Thursday, February 17, 2011

Words we use and don’t use

I”ve just returned from Florida. My wife, Jacquie, is still there dog-sitting for friends who are on a cruise.  The pleasure of being in Key West can be measured mathematically. Take the difference in the temperature between Cleveland and Key West, square it,  and then multiply the result by the number of inches of snow in Cleveland. However, you also have to subtract the number of minutes you spend worrying about your house in Cleveland: frozen pipes? An electrical short causing a fire? Ice building up on the eaves? Leaking roof? Ice and leaks have been problems since we remodeled our attic a few years ago. So, we worried about our house, but the first two weeks in February were so brutal in Cleveland that the pleasure definitely outweighed the worry.

It started to warm up the day after I got home (coincidence? I don’t think so.) And the good news is that we had no damage.

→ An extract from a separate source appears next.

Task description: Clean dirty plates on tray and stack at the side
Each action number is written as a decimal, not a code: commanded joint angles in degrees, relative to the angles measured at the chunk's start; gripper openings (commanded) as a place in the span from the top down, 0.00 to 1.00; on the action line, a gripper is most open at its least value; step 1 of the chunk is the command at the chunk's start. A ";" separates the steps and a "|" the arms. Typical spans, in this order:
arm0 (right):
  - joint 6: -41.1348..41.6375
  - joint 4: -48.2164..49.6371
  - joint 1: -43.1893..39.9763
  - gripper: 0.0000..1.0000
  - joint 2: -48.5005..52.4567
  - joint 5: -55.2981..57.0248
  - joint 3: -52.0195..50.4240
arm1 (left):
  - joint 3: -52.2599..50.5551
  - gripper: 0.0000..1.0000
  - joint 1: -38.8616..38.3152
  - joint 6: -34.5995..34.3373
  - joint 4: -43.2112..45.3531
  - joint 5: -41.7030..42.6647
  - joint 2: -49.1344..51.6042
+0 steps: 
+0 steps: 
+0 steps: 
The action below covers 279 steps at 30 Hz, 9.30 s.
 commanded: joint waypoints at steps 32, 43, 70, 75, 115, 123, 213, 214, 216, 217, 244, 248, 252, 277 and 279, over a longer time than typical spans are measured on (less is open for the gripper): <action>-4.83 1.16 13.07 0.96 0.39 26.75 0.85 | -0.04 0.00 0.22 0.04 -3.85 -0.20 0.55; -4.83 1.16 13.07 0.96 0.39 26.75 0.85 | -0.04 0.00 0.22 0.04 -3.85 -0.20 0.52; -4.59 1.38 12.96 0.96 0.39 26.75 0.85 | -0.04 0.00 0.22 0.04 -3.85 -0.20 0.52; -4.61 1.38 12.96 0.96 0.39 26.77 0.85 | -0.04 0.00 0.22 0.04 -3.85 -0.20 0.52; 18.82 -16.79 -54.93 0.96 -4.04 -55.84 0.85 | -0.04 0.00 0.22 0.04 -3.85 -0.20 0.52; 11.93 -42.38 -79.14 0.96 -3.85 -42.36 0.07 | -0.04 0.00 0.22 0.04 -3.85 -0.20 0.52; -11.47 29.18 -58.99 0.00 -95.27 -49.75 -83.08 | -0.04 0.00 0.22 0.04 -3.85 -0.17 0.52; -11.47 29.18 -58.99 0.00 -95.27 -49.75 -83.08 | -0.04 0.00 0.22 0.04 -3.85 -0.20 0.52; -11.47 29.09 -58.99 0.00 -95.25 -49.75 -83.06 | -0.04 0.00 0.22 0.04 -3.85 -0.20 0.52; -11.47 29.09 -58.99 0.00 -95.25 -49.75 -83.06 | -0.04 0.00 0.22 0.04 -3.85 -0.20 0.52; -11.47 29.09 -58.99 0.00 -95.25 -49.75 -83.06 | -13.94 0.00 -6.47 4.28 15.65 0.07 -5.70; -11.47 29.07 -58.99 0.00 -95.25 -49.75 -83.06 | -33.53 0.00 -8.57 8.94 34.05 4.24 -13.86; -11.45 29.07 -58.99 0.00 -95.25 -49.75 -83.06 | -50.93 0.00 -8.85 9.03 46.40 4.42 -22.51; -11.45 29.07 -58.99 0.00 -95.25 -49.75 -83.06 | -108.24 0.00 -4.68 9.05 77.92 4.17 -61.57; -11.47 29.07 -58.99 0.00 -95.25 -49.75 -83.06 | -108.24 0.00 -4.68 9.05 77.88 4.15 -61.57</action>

I’ve had a smartphone for a couple of months. It has a talk-to-text feature that I am using more and more. It is remarkably accurate, but it is also pretty revealing when it isn’t. The temperature rose to 50 by Sunday and I sent a text to Jacquie to let her know the roof was OK. I spoke these words into the smartphone: “The ice dam is gone”.  

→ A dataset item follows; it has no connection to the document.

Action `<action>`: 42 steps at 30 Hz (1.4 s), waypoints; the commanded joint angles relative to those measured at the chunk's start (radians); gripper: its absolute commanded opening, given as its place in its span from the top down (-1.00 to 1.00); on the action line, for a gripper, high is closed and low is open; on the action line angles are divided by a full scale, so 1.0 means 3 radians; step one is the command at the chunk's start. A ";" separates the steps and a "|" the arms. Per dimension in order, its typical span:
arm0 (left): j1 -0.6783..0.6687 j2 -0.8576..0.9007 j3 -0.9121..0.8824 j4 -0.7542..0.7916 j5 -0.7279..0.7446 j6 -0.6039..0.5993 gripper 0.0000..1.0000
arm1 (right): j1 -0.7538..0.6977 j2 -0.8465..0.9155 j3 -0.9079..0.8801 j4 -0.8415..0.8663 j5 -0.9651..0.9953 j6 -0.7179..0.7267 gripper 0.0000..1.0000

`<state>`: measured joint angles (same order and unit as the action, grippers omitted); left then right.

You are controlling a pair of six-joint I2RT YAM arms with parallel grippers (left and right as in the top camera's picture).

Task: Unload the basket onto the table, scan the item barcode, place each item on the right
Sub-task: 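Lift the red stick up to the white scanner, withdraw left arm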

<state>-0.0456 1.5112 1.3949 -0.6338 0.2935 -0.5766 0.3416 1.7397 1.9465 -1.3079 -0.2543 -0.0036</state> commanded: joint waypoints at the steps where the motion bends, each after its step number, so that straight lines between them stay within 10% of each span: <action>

It came out: “The ice damn is gone”.

I have certainly felt that way about the ice on our roof, but I was intrigued by the fact that the text-to-talk  technology would choose a homonym that will bring an FCC fine for some broadcasters.

It reminded me of an incident a few weeks ago. I was making some notes for upcoming sermons using the smartphone and an app called “Evernote” (which I highly recommend!). I was planning a series based on Micah 6:8: “What does the Lord require of you but to do justice, to love mercy, and to walk humbly with God?”

The theme for this coming Sunday will be mercy. So, I spoke the words “February 20th mercy” into the phone. “February 20th” - to my amazement - came out perfectly. But “mercy” came out as “Mercedes”.  I tried again. “Mercy”, I said more slowly and clearly. “Mercedes” appeared on the screen.

What does it say about our society (or at least about users of smartphones) that a computer program will confuse “mercy” with the name of a luxury car?  One of the readings for Sunday, Leviticus 19, gives us a picture of the biblical concept of mercy. Landowners were instructed to leave a margin of uncut grain around the edge of their field so that the poor and the landless could glean some for themselves. You could tell how merciful someone was by how wide that margin was.

In a culture that prizes acquisition, we maximize our profits and minimize margins that we consider “waste”.   Ask most Americans where we can cut the national budget and they will say, “Foreign Aid”. Ask them what should not be cut and they will say, “Defense”. The U.S. spends about $1.4 billion to feed hungry people  around the world and to lift them out of poverty. The Pentagon has already spent $3 billion on a second engine for the F-35 fighter jet . The Secretary of Defense and most military analysts agree that the project, plagued by cost overruns, is a complete waste. But political observers give an extension of the program at least a 50-50 chance of passage. I wonder why?

So it doesn’t surprise me that when we say “mercy” it comes out “Mercedes” or that when we talk about a wall that holds back water, it comes out “damn”.